Video of a wheelchair-bound subway rider falling down an MBTA escalator has made the rounds thanks to the "T's" new surveillance system, but the $6.5 million in cameras and related equipment is really intended to fight the war on terror.

"The idea of these cameras obviously is anti-terrorism," said Randy Clarke, MBTA Security Director.

The cameras, which shoot in high-definition, are being paid for by the US Department of Homeland Security's Transit Security Grant Program, which has been giving hundreds of millions of dollars to transit systems across the US. Boston got the 6th most money in the country in fiscal year 2011, with the "T" receiving about $135 million from the grant for security improvements since 2005.

Transit systems in large urban areas that are considered higher risk for terrorism are getting the most money, said Todd McGhee, former lead trainer for the Massachusetts State Police anti-terrorism unit.
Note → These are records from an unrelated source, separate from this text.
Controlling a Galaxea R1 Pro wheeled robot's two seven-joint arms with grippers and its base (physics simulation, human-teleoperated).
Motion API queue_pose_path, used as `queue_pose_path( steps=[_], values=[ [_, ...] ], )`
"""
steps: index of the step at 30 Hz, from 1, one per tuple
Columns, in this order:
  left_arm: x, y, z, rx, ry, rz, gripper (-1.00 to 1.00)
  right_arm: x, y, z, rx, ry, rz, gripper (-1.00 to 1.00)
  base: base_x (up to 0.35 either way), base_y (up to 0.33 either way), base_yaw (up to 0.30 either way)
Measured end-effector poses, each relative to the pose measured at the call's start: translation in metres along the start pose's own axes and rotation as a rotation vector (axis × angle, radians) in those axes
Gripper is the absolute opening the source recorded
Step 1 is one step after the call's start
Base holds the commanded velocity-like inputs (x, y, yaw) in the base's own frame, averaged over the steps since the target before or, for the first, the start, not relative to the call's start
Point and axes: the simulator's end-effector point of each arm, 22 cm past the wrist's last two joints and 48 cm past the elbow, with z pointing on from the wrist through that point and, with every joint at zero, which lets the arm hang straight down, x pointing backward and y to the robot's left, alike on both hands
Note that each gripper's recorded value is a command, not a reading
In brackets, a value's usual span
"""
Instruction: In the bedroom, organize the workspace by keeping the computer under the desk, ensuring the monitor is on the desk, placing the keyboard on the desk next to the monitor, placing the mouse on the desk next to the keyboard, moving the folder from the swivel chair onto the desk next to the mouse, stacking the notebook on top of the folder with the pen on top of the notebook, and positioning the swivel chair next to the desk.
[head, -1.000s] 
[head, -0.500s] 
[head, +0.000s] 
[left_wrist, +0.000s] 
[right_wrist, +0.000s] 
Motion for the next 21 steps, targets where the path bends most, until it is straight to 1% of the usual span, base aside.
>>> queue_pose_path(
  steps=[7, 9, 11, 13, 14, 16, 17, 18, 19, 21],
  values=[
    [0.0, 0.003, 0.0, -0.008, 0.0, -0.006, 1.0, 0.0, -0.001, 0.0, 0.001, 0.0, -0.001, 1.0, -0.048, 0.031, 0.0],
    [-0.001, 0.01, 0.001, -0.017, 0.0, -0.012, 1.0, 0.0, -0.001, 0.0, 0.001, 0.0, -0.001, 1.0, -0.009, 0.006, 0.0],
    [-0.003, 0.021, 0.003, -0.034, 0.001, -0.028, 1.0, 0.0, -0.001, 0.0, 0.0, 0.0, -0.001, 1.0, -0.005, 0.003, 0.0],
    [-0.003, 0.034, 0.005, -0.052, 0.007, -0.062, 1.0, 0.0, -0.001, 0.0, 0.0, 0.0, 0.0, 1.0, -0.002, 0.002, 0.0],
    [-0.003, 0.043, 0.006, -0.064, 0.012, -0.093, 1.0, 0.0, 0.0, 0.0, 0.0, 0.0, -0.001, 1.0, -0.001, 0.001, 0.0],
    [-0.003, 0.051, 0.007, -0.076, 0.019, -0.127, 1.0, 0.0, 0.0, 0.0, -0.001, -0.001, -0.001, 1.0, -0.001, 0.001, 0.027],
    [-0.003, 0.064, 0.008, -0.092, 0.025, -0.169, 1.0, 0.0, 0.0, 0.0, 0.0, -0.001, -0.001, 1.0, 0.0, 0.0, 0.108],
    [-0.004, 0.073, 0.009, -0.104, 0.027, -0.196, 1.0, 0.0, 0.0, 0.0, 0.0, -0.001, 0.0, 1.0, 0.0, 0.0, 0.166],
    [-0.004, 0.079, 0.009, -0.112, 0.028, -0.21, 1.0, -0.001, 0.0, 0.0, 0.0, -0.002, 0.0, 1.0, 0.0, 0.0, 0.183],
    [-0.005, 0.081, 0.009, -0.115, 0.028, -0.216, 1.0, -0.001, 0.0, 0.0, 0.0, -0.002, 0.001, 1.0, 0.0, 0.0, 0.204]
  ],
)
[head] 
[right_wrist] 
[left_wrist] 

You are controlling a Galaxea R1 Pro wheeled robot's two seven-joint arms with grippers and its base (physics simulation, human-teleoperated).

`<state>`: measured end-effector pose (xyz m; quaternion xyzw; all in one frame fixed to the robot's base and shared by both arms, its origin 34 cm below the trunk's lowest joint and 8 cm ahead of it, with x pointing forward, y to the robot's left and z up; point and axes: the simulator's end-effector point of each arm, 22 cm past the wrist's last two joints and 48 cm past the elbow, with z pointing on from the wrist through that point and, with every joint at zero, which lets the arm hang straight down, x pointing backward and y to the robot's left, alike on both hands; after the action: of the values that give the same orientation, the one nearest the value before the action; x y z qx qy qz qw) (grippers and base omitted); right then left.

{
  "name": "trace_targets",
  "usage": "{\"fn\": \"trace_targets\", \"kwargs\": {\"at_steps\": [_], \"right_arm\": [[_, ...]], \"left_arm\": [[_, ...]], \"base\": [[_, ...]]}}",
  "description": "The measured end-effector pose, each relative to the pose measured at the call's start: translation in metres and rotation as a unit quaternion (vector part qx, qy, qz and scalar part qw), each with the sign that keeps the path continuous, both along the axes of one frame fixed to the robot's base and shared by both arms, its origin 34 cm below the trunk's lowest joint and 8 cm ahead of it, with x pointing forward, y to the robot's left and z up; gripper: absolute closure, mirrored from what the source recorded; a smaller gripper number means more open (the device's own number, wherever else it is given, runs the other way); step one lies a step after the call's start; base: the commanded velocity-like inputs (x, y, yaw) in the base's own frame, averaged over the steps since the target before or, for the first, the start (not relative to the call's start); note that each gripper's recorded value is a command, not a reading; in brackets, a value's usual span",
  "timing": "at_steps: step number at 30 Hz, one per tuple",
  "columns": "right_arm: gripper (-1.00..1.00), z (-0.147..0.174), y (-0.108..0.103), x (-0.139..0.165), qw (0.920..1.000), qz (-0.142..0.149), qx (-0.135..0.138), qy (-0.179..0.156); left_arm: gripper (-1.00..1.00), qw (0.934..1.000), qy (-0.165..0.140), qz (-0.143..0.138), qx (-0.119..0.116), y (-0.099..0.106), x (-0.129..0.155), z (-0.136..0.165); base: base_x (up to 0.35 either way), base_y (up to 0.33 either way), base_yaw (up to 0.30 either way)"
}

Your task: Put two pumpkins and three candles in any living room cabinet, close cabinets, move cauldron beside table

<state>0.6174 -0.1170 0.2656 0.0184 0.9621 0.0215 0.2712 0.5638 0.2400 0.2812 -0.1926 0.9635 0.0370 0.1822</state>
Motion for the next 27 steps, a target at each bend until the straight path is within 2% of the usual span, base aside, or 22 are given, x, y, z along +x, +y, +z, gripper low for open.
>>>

"Does Boston remain an enticing target for a terrorist?" FOX Undercover reporter Mike Beaudet asked him.

"I'm going to say yes," McGhee said, who now runs his security training firm, Protecting the Homeland Innovations.

"What's the real reason they want these high quality cameras?" Beaudet asked.

"When you take a look at the threat that's posed with terrorism and just high-risk targets and with the regular everyday criminal activity… you now have the ability to harden your infrastructure. You have a way to capture this information. And later on it provides a forensic value to the investigators in the event of a critical incident," McGhee said.

McGhee says that public transit is a "very high value target" considering it is open access, heavily populated and key to the region's economy.

McGhee says Boston is considered among the top 10 potential terrorist targets in the country, and that's why the "T" and the "T's" big city counterparts are getting so much homeland security money.

The "T" has about 15 camera installation projects underway, and the technology upgrade will be continuing for the next two years.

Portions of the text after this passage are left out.